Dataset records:
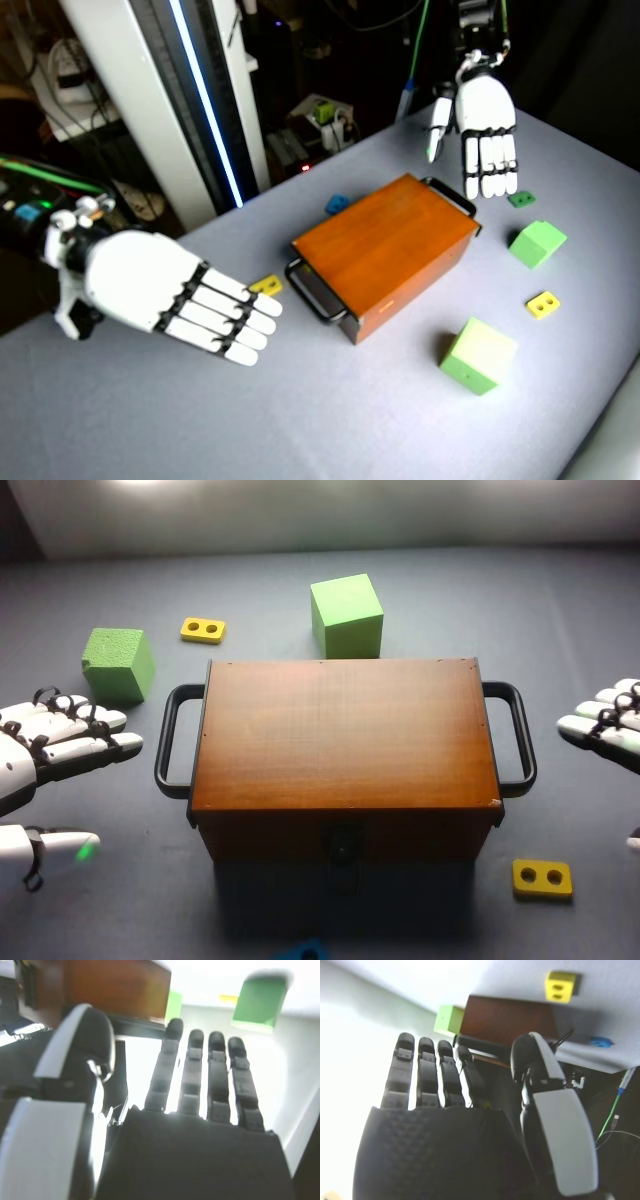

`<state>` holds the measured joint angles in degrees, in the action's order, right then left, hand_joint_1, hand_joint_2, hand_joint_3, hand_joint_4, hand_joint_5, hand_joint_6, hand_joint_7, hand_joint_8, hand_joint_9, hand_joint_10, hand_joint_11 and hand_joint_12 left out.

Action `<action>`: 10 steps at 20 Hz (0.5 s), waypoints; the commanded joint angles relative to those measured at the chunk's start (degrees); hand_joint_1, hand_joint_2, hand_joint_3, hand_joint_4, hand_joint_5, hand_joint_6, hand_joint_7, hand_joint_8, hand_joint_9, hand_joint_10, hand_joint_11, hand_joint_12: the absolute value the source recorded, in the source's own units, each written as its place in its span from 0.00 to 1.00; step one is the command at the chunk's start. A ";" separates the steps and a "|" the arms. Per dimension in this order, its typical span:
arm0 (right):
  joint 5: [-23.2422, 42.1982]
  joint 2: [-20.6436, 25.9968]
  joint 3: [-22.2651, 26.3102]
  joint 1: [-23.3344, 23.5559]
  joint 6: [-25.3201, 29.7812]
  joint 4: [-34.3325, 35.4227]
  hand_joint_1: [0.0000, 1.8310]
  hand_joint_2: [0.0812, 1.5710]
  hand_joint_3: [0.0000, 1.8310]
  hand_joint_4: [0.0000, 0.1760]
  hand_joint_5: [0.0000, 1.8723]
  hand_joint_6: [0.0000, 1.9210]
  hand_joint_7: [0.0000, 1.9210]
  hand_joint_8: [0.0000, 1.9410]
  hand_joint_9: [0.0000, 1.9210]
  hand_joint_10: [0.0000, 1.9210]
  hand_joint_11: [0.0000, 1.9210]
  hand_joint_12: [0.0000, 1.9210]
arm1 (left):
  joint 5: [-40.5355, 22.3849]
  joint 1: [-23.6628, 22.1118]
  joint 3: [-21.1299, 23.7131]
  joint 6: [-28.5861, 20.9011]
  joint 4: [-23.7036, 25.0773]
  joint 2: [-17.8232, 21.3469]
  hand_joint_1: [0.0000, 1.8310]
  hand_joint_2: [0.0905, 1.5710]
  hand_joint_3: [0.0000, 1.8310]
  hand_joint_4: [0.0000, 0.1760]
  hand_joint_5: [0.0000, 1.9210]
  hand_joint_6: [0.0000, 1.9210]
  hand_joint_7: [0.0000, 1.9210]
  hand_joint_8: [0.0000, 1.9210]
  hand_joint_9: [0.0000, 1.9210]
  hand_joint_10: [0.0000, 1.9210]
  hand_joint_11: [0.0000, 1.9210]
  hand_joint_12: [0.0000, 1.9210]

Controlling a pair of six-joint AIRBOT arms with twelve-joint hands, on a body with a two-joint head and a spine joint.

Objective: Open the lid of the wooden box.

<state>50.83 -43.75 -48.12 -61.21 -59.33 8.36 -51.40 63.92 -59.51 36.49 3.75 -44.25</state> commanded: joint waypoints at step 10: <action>-1.56 -3.65 -2.81 4.34 0.99 -3.30 0.33 0.87 0.00 0.00 0.00 0.00 0.00 0.00 0.00 0.00 0.00 0.00 | -4.13 -0.88 -1.29 -2.18 1.01 -1.82 0.10 0.88 0.00 0.00 0.06 0.00 0.00 0.00 0.00 0.00 0.00 0.00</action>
<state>43.57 -47.55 -50.94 -57.28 -58.54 5.23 -50.00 63.48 -60.58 34.52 5.89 -46.04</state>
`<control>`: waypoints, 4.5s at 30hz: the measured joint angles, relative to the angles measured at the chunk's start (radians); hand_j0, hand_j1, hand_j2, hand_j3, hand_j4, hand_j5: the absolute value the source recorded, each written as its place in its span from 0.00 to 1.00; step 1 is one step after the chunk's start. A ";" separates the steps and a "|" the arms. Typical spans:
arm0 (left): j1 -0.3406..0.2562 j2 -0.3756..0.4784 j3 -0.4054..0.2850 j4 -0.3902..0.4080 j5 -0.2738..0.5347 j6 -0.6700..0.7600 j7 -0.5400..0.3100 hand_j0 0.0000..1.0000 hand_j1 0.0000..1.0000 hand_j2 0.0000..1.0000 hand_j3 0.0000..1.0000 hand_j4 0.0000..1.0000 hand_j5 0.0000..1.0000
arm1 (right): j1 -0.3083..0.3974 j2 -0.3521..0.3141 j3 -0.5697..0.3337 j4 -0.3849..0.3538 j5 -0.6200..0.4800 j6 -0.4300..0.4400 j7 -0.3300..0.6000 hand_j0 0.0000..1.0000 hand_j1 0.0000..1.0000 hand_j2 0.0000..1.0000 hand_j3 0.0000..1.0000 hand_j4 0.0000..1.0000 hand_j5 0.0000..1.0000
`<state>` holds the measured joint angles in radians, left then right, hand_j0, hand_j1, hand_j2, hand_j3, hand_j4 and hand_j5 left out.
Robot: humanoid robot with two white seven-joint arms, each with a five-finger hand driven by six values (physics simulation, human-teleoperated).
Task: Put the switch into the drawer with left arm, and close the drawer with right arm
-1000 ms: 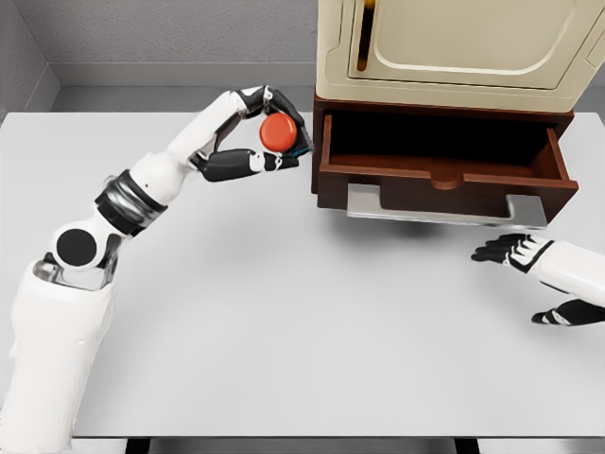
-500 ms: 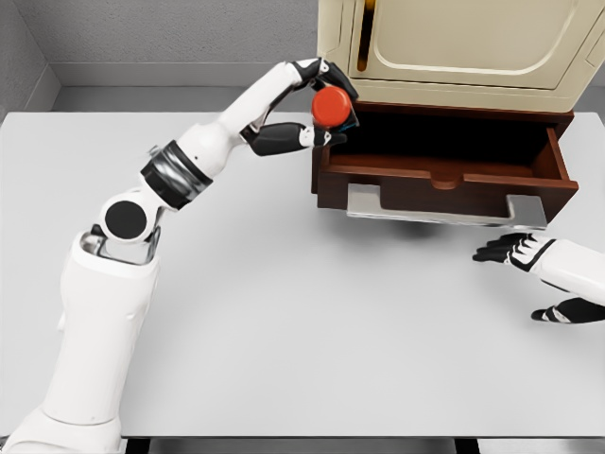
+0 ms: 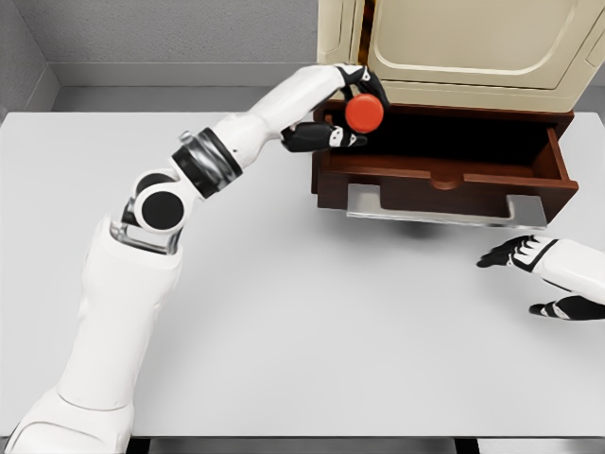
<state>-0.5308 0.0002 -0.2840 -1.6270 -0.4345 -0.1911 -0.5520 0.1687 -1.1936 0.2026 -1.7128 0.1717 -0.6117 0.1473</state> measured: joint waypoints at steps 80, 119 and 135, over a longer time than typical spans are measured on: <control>-0.106 0.303 -0.162 -0.164 0.745 0.614 -0.007 1.00 1.00 1.00 1.00 1.00 1.00 | 0.044 -0.018 -0.021 -0.011 0.012 0.000 0.002 0.86 0.86 0.86 0.86 0.86 0.86; -0.164 0.237 -0.236 -0.114 0.781 0.723 0.039 1.00 1.00 1.00 1.00 1.00 1.00 | 0.046 -0.032 -0.019 -0.023 0.007 0.000 -0.001 0.83 0.83 0.83 0.83 0.83 0.83; -0.176 0.292 -0.220 -0.083 0.845 0.799 0.043 1.00 1.00 1.00 1.00 1.00 1.00 | 0.046 -0.033 -0.018 -0.024 0.007 0.000 -0.002 0.83 0.83 0.83 0.83 0.83 0.83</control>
<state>-0.7072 0.2926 -0.5038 -1.7100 0.4106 0.6076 -0.5094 0.2147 -1.2268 0.1843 -1.7364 0.1785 -0.6117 0.1453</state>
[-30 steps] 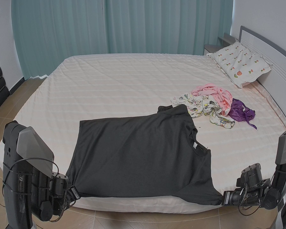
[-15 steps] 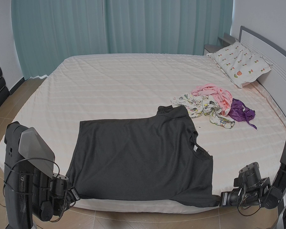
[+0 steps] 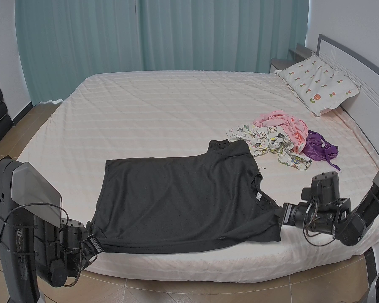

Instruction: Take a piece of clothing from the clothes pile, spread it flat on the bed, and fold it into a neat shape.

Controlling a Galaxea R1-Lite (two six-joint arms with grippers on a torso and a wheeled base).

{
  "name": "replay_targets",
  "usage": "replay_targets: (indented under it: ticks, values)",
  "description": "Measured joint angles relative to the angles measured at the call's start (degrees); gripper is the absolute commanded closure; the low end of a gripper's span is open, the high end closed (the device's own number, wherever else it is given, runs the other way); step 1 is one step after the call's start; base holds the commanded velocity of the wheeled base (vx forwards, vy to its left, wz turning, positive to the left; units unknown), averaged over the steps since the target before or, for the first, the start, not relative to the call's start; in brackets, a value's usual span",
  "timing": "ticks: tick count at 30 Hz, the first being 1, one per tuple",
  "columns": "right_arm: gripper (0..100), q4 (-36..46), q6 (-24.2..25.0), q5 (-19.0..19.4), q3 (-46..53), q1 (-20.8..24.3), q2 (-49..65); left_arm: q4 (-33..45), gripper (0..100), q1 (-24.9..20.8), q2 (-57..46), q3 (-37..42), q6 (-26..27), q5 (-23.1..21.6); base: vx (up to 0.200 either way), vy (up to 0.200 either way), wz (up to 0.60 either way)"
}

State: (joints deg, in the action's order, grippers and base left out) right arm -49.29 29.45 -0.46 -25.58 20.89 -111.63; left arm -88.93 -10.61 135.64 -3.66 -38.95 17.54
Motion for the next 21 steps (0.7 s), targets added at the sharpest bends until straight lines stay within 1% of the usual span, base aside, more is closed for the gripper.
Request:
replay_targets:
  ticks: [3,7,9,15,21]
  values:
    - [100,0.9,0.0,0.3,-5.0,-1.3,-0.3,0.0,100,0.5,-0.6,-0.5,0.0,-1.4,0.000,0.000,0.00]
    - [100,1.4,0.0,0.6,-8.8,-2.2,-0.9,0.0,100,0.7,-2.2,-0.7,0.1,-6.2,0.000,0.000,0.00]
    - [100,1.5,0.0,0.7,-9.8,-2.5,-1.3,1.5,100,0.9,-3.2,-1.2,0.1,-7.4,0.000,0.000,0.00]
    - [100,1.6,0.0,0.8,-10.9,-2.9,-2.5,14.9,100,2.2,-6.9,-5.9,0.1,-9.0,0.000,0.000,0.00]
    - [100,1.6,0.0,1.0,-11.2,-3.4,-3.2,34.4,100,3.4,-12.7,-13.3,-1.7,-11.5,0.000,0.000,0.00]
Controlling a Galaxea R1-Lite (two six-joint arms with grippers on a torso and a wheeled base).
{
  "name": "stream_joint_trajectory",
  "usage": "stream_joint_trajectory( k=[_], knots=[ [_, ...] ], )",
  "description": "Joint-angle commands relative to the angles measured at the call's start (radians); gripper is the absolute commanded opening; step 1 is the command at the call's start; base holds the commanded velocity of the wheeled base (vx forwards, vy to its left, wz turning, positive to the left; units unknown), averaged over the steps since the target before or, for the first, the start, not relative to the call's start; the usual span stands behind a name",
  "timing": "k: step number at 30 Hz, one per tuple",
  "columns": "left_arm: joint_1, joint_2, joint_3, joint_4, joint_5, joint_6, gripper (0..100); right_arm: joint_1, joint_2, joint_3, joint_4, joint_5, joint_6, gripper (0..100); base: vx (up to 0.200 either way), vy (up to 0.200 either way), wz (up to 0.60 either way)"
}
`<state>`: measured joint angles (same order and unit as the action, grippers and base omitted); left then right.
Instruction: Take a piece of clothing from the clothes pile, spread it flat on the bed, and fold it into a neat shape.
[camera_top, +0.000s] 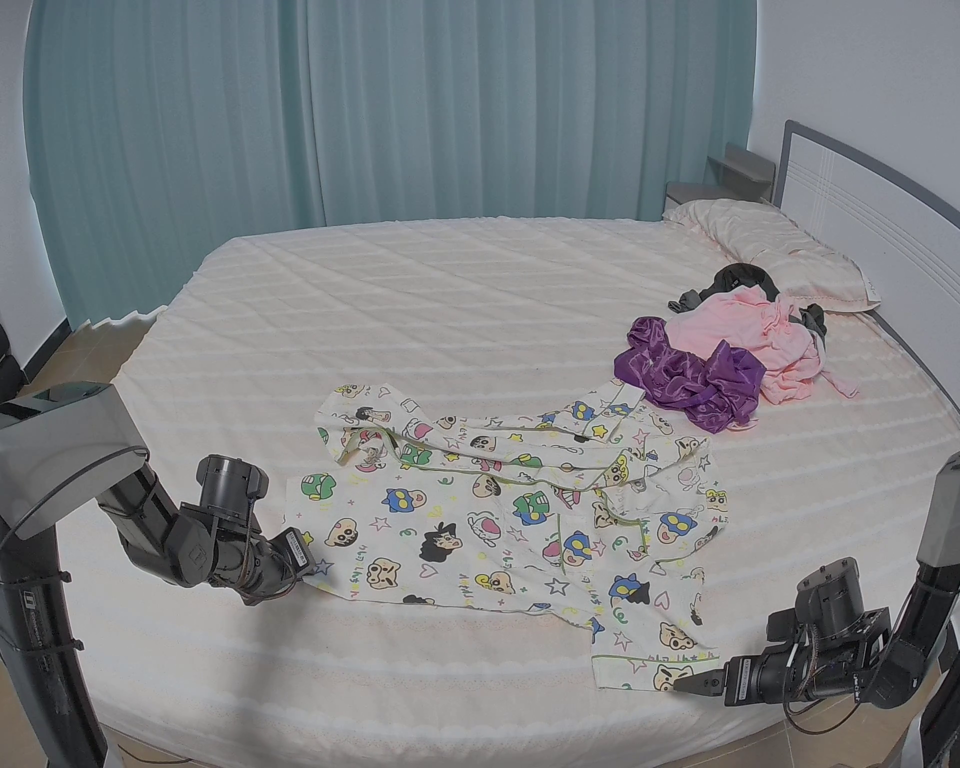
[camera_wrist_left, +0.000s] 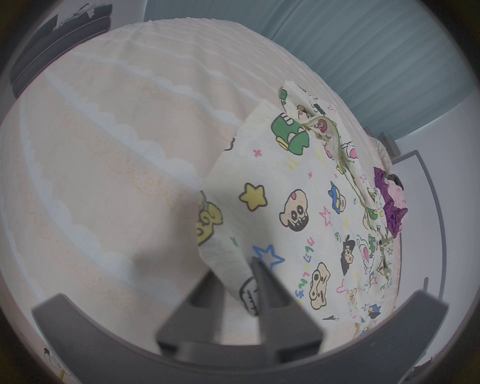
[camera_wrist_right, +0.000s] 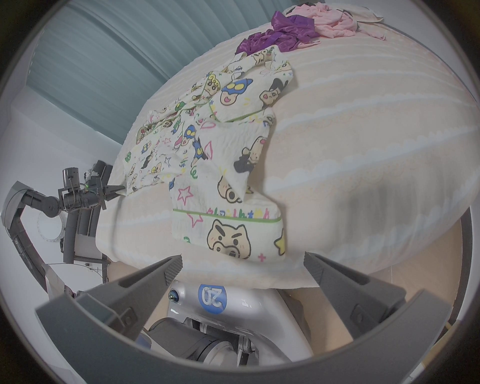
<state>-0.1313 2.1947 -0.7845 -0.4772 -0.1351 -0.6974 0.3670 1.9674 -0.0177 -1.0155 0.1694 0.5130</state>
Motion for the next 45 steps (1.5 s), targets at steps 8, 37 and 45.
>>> stream_joint_trajectory(
  k=[8, 37, 45],
  knots=[
    [-0.001, -0.05, 0.045, 0.005, 0.025, 0.004, 0, 0.015, 0.097, 0.018, -0.113, -0.005, 0.007, 100, 0.0, 0.0, 0.0],
    [-0.024, -0.188, 0.162, 0.006, 0.032, 0.01, 0, -0.022, -0.042, 0.018, -0.012, -0.047, -0.033, 0, 0.0, 0.0, 0.0],
    [-0.024, -0.263, 0.257, 0.006, 0.032, 0.044, 0, -0.034, -0.108, 0.018, 0.104, -0.041, -0.1, 0, 0.0, 0.0, 0.0]
  ],
)
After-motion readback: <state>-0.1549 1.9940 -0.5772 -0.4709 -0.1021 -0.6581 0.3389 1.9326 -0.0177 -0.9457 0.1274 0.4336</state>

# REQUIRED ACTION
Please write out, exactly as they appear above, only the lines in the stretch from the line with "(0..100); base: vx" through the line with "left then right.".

# RESPONSE
  "columns": "left_arm: joint_1, joint_2, joint_3, joint_4, joint_5, joint_6, gripper (0..100); right_arm: joint_1, joint_2, joint_3, joint_4, joint_5, joint_6, gripper (0..100); base: vx (up to 0.200 either way), vy (up to 0.200 either way), wz (up to 0.60 either way)"
}
`<state>`: measured joint angles (same order and unit as the action, grippers and base omitted); left then right.

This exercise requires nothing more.